Attack used: Active man-in-the-middle and denial-of-service scenario where a malicious host impersonated a legitimate SSH server to a client that relies on DNS-host-key verification.12
Vulnerability/weakness exploited: A logic/verification bug in OpenSSH’s handling of VerifyHostKeyDNS (how hostkey verification and error codes are handled), allowing the attacker to spoof DNS responses (or otherwise manipulate verification) and trick clients into accepting a forged hostkey.
Salt Typhoon and U.S. telecom breach (2024–2025)
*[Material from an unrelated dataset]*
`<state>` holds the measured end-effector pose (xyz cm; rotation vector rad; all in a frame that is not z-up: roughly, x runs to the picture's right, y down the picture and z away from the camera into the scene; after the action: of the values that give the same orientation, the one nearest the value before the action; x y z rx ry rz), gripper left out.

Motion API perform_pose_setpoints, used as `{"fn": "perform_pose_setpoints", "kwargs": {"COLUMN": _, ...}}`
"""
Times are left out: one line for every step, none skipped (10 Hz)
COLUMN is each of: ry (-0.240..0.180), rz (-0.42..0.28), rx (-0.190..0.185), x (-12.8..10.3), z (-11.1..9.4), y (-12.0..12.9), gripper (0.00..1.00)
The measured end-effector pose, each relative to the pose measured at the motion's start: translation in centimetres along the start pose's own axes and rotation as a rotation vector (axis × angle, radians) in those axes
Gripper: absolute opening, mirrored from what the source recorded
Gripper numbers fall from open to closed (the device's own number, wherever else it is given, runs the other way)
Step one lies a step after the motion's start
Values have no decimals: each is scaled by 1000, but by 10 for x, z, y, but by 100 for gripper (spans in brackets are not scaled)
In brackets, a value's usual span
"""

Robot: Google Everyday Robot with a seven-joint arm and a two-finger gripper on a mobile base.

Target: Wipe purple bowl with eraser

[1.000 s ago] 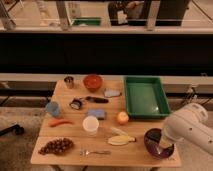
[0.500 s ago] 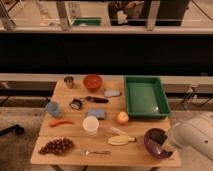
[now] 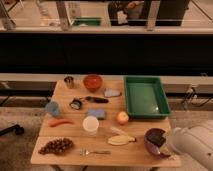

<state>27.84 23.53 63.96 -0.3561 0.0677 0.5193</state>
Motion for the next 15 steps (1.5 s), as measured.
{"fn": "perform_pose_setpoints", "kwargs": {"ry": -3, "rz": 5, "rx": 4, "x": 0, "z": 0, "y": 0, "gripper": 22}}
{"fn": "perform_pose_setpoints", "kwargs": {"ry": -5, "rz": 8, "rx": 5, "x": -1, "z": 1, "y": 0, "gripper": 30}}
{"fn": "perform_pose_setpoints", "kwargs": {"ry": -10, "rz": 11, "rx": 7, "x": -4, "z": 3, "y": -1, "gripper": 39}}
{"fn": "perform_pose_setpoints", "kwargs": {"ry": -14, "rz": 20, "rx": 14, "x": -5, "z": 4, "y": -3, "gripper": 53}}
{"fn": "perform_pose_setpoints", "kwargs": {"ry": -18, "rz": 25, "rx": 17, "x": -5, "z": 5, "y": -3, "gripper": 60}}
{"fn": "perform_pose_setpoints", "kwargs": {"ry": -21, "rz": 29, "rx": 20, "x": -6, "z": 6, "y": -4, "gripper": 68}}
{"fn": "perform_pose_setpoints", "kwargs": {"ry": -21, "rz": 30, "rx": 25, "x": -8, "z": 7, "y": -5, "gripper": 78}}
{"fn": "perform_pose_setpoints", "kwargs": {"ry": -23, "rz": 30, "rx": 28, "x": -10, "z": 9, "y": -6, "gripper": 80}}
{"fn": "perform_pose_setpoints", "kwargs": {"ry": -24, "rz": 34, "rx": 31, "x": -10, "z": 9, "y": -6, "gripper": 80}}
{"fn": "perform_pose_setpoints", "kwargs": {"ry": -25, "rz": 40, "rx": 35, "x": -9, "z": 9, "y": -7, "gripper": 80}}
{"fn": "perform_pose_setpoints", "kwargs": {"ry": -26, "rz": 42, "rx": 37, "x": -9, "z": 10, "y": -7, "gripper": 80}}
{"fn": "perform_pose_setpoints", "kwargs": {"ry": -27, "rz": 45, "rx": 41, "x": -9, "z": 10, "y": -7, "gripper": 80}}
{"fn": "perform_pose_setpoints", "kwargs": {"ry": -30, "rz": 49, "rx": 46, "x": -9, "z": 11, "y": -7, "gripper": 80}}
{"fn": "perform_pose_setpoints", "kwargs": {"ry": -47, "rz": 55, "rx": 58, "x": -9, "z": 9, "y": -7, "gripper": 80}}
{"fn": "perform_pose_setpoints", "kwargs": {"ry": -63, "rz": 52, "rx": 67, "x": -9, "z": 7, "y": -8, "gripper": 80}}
Attack used: Compromise of carrier management infrastructure followed by router reconfiguration (creation of GRE/IP-in-IP tunnels, policy routes and traffic mirroring) and deployment of persistent implants — effectively turning provider routers into transparent interception points for signaling and media (carrier-scale MITM).13
Vulnerability/weakness exploited: Chained device-level flaws and operational weaknesses: exploitation of Cisco IOS/XE web-UI and privilege-escalation CVEs (to gain root on routers) combined with credential compromise and misuse of management interfaces, allowing attackers to modify routing/forwarding state and establish covert tunnels for traffic interception.
Conclusion
Man-in-the-middle attacks persist because they exploit both technological gaps and misplaced trust in the network. From large-scale intrusions like Salt Typhoon to targeted phishing campaigns such as the Tesla case, these incidents reveal how attackers continue to bypass weak encryption practices, poor authentication, and outdated routing protocols.
Mitigation depends on layered defense: encrypting all traffic with strong TLS configurations, enforcing HSTS and certificate pinning, securing routers and DNS with authenticated mechanisms, and constantly monitoring for anomalies.
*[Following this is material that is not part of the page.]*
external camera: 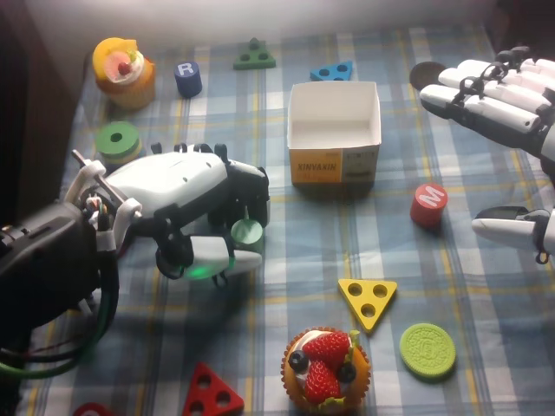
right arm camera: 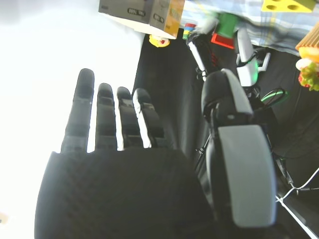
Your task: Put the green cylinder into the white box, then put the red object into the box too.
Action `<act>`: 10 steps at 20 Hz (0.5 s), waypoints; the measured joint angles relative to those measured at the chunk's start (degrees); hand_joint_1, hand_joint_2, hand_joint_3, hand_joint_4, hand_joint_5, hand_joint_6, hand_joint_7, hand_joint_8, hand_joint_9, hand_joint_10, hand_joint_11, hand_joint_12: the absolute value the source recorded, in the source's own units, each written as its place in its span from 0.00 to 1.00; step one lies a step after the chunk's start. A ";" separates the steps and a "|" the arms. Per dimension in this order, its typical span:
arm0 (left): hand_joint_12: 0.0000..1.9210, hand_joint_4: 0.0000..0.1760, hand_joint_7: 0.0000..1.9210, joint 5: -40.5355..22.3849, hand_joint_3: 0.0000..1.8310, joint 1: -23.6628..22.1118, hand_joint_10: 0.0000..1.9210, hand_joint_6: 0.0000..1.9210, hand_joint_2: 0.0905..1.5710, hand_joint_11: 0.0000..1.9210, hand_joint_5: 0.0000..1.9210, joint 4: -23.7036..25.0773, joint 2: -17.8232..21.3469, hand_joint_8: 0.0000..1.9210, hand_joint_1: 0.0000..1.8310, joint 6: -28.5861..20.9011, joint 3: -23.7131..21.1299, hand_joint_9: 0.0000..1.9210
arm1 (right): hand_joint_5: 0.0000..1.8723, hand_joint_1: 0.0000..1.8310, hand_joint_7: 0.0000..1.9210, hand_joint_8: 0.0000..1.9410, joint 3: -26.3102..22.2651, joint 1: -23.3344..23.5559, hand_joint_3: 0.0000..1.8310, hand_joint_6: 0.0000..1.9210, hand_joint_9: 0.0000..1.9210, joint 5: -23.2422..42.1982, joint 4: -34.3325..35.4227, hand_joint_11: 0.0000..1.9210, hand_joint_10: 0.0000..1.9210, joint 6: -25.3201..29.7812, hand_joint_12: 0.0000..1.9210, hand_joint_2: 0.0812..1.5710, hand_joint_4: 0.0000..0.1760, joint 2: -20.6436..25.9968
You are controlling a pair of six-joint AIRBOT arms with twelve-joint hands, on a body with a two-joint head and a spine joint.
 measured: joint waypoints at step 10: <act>1.00 0.00 0.42 -6.14 0.00 -5.90 0.90 0.67 0.79 0.02 0.34 5.57 3.02 0.78 0.65 0.24 -3.13 0.25 | 0.00 0.30 0.00 0.00 0.11 -0.20 0.00 0.00 0.00 0.61 0.00 0.00 0.00 0.17 0.31 0.78 0.00 0.00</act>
Ultimately, protecting against MITM means eliminating blind trust. Their persistence and repercussions also indicate that we should question the systems left behind by internet designers — systems built for openness and interoperability, not for adversarial resilience. The future of secure communication depends on rebuilding that trust layer by layer, ensuring that every interaction, from local packets to global routing, is verifiable, encrypted, and beyond manipulation.
And it is logical that all technology, no matter how robust, will always have vulnerabilities.
But sometimes it just seems too easy, don't you think?